SPIDER, (July 2006 - Present)
Data quality is a serious concern in every organization that relies on data.
The quality of data is commonly poor due to a multitude of reasons including,
but not limited to, spelling mistakes, abbreviations, lack of standards and inconsistent notations.
SPIDER is a declarative data cleaning tool. It incorporates a set of algorithms
that can be used to aid the improvement of data quality on any relational data source
SPIDER can be used for flexible querying, approximate joins, schema matching and
data exploration.
Advisor: Prof. Nick Koudas, University of Toronto
Fast Identification of Relational Constraint Violations, (Jan - July 2006)
Logical constraints, (e.g., phone numbers in toronto
can have prefixes 416, 647, 905 only), are ubiquitous in
relational databases.
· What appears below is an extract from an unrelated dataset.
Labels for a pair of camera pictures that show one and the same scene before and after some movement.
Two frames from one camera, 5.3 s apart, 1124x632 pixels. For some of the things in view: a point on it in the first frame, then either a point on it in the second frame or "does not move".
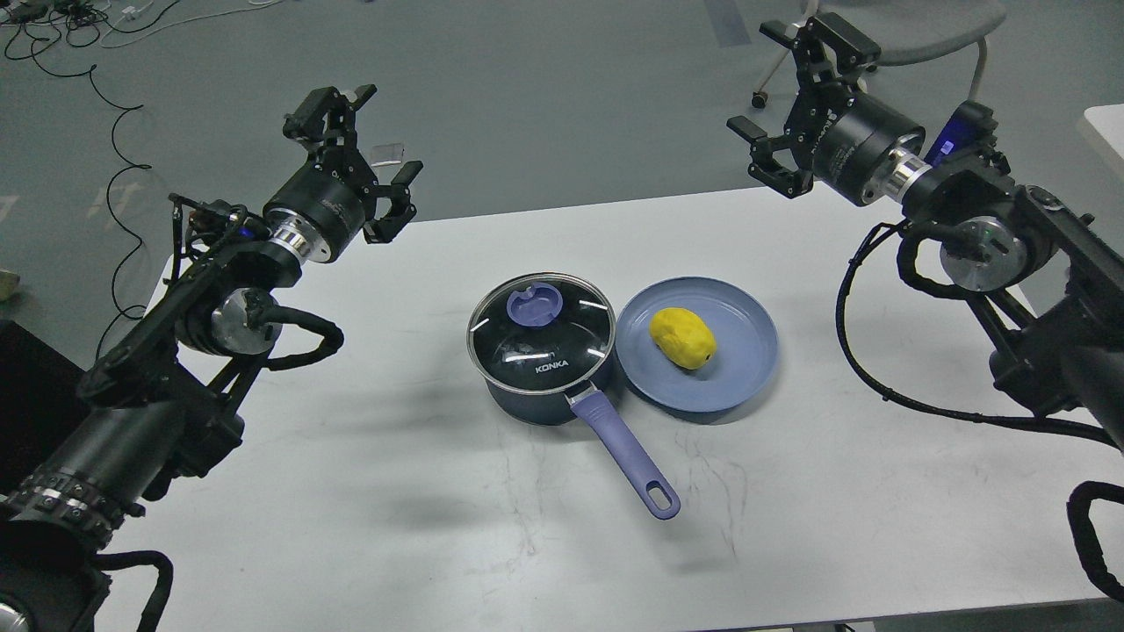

Traditional integrity constraints
,such as functional dependencies, are examples of such
logical constraints as well. However, under frequent
database updates, schema evolution and transformations,
they can be easily violated. As a result, tables
become inconsistent and data quality is degraded.
We study the problem of validating collections
of user defined constraints on a number of relational tables.
Our primary goal is to quickly identify which tables violate such constraints.
Logical constraints are potentially complex logical formuli, and we
demonstrate that they cannot be efficiently evaluated by
SQL queries. In order to enable fast identification of
constraint violations, we propose to build and maintain
specialized logical indices on the relational tables. We
choose Boolean Decision Diagrams (BDD) as the index
structure to aid in this task. We first propose efficient
algorithms to construct and maintain such indices in
a space efficient manner. We then describe a set of
query re-write rules that aid in the efficient utilization
of logical indices during constraint validation.
We have implemented our approach on top of a relational
database and tested our techniques using large
collections of real and synthetic data sets. Our results
indicate that utilizing our techniques in conjunction
with logical indices during constraint validation offers
very significant performance advantages.
Advisor: Prof. Nick Koudas, University of Toronto
Efficient Batch Top-k Search for Dictionary-based Entity Recognition, (Aug 2004 - Aug 2005)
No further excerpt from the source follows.